Laurel Currie Oates is a professor of law at Seattle University School of Law and has been the director of Seattle University’s Legal Writing Program since 1984. With Professor Anne Enquist, Professor Oates has authored five books on legal writing: The Legal Writing Handbook, which is in its fifth edition, and Just Research, Just Memos, Just Briefs, and Just Writing, which are in the fourth edition. Professor Oates has also authored numerous law review articles, including articles on legal reading, writing to learn, the transfer of learning, and the outsourcing of legal work.

Professor Oates is also one of the co-founders of both the Legal Writing Institute and APPEAL, an organization that provides opportunities for academics in Africa and the United States to share ideas about helping students, lawyers, advocates, and judges improve their writing. During the last five years, Professor Oates has worked in Uganda, South Africa, Kenya, Afghanistan, and India, providing workshops on effective writing.

In June 2007, Professor Oates received the Burton Award for Outstanding Contributions to Legal Writing Education at the Library of Congress in Washington, D.C., and this year she received the Marjorie Rombauer award from the Association of Legal Writing Directors.

Anne M. Enquist

Professor Enquist has been a member of the legal writing faculty and the Writing Advisor at Seattle University School of Law since 1980. She serves as the Director of Seattle University's nationally ranked legal writing program. As the Writing Advisor, she works one-on-one with law students on their legal writing. She is the co-author of five books and the author of numerous articles about legal writing. She has served on the national Board of Directors for the Legal Writing Institute, and in 2007, she received the American Association of Law Schools Legal Writing Section Award. In 2014, she received the William Burton Award for Legal Writing Education. Her research and scholarly interests concern all areas of legal writing, particularly diagnosing student writing ability, critiquing law students' writing, and writing issues that affect ESL law students.

Jeremy Francis
Michigan State University

Professor Jeremy Francis is Clinical Professor of Law and Writing Specialist at Michigan State University College of Law. He works in tandem with MSU Law's Research, Writing & Analysis instructors to reinforce first-year students' grammar and punctuation skills and to teach students the conventions of legal style.
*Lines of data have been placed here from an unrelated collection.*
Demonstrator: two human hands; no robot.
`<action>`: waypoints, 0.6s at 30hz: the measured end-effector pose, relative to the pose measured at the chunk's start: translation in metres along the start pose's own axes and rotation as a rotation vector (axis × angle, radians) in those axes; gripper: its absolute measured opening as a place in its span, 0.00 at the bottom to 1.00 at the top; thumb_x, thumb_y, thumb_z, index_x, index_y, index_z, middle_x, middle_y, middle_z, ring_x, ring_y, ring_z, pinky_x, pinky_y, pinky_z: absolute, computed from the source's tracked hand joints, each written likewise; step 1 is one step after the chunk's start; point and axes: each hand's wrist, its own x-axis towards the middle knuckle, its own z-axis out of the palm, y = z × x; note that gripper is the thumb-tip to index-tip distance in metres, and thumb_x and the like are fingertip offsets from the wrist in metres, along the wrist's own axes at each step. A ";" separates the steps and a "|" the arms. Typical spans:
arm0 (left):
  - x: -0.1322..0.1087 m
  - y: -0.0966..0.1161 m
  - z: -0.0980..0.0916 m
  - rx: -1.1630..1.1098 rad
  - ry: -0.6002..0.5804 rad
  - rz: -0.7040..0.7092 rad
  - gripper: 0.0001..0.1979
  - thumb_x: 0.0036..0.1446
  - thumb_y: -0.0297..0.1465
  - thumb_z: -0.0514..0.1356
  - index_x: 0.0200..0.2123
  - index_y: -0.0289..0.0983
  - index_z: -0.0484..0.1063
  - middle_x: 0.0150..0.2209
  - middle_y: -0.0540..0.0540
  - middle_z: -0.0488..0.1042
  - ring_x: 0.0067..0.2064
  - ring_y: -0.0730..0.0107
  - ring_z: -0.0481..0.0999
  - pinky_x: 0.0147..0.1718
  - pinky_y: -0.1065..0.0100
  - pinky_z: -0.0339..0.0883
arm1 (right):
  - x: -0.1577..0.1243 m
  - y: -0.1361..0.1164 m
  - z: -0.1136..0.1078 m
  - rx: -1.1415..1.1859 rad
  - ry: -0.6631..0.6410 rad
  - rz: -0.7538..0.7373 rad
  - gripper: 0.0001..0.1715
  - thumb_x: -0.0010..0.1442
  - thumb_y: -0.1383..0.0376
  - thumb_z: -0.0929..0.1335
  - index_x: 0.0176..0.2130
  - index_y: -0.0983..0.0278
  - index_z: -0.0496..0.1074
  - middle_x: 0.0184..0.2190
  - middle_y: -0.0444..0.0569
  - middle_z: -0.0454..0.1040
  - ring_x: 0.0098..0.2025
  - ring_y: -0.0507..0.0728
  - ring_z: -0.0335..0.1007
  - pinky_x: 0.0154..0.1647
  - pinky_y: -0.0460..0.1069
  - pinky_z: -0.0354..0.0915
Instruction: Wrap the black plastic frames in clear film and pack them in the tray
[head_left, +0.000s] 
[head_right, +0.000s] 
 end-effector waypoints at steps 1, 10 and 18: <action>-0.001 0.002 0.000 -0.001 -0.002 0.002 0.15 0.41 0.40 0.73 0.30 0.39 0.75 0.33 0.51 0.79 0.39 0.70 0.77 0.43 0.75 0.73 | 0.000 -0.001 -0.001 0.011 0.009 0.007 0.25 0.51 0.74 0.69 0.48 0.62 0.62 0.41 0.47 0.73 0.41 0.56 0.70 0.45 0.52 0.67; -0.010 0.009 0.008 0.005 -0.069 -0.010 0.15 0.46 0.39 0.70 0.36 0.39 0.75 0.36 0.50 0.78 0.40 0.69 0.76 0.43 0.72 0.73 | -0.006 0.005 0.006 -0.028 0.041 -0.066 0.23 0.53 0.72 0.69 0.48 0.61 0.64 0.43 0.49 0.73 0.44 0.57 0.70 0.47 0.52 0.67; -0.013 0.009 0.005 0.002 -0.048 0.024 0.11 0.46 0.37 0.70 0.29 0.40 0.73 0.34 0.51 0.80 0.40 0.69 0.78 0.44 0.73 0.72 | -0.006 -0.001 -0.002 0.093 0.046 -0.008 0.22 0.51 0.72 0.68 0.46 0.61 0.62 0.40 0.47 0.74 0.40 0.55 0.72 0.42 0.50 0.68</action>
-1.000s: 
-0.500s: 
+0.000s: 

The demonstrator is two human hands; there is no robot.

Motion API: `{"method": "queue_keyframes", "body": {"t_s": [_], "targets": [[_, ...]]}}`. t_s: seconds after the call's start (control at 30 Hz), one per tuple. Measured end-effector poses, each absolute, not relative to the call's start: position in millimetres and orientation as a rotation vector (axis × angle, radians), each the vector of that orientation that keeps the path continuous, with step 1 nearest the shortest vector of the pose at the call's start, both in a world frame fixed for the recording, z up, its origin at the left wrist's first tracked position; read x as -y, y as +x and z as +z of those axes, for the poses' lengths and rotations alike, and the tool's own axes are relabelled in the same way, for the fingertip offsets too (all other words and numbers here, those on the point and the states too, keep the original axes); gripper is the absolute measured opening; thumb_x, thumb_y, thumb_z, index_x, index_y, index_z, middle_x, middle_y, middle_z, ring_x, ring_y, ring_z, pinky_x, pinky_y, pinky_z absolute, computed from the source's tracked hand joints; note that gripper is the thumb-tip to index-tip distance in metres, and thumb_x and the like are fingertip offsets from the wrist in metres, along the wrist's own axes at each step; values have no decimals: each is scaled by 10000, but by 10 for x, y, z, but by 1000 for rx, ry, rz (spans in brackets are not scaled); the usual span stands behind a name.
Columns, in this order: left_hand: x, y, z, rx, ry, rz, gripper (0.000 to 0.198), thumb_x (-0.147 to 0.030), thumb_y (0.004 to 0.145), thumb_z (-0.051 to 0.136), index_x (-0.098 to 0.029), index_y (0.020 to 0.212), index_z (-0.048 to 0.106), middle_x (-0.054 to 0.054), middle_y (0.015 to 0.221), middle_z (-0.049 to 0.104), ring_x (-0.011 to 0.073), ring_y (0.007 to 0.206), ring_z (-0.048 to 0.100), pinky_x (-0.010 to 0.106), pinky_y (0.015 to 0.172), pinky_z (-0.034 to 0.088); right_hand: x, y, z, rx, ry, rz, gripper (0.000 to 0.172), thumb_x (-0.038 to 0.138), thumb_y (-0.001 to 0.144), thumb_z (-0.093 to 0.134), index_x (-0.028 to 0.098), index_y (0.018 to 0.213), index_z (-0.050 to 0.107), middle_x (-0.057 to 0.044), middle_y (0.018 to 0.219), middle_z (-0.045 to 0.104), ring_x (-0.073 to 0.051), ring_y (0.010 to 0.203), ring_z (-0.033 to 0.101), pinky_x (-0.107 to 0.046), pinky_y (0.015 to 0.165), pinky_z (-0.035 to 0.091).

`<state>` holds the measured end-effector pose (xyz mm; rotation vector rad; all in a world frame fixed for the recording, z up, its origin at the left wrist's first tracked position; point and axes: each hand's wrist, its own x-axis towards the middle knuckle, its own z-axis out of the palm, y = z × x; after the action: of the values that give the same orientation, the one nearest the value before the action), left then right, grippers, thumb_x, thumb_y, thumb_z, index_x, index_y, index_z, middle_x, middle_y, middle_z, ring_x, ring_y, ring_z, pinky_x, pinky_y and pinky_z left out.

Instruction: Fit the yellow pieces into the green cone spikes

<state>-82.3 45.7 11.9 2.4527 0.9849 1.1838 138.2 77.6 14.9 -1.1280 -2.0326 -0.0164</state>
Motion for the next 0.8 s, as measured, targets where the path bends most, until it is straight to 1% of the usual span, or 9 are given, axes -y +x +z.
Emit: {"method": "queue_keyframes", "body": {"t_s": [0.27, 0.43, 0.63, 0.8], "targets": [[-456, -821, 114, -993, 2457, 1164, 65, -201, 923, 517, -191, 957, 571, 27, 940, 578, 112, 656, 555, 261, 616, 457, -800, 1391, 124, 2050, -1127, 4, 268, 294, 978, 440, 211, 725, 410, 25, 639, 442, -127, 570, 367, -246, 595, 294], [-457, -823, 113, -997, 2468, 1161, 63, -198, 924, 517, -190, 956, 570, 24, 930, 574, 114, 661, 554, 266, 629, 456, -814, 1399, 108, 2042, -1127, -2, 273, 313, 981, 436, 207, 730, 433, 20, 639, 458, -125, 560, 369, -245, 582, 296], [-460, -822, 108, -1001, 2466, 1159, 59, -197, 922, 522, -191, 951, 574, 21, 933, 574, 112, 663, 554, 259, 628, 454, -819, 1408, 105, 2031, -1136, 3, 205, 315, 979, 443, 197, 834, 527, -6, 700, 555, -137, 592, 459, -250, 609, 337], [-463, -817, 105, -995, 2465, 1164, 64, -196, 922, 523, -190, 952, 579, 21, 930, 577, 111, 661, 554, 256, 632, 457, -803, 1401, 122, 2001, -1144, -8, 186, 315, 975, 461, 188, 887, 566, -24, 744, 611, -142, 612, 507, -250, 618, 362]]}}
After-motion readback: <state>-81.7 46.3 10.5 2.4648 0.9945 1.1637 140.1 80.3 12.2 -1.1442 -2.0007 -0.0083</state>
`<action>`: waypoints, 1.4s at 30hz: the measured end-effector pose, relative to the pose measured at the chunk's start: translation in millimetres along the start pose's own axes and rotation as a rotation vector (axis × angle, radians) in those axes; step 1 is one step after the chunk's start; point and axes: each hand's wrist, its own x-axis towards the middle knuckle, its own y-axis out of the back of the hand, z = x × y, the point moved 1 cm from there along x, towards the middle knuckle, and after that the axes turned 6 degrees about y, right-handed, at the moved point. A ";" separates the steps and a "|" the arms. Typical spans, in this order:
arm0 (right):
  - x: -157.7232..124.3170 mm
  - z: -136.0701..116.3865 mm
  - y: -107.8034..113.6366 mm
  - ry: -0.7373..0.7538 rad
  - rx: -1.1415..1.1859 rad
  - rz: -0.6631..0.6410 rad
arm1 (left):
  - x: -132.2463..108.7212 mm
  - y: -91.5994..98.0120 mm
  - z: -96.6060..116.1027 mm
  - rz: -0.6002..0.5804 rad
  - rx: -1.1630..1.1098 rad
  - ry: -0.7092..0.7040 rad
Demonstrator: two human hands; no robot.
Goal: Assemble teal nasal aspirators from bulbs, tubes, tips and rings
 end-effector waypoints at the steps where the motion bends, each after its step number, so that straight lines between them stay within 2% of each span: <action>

His workshops, optional seminars, and one-on-one instruction sessions help prepare students to pass a required proficiency test by the end of their first year.

Professor Francis taught prospective English teachers through Michigan State University's Teacher Education and English departments before joining the MSU College of Law in 2006. He received his Ph.D. in Critical Studies in the Teaching of English from MSU in 2007 and an M.A. in Education from the University of Denver in 2003.

Professor Francis won the Legal Writing Institute's Deborah Hecht Memorial Writing Contest Award in 2010 for his article "Finding Your Voice While Learning to Dance" and again in 2014 for his article "The Silent Scream: How Soon Can Students Let Us Know They Are Struggling?" The award is given every other year to the legal writing specialist who publishes the best article or essay on the topics of effectiveness, clarity, and writing style.

Amanda Maus Stephen

Professor Stephen is an Assistant Teaching Professor at her alma mater, the University of Washington School of Law, where she teaches Legal Analysis, Research, and Writing to first-year law students. After graduating with honors in 2010, she clerked for several judges on the Washington State Court of Appeals. She also managed a solo legal practice, focusing on appellate law and providing freelance legal research and writing services for attorneys.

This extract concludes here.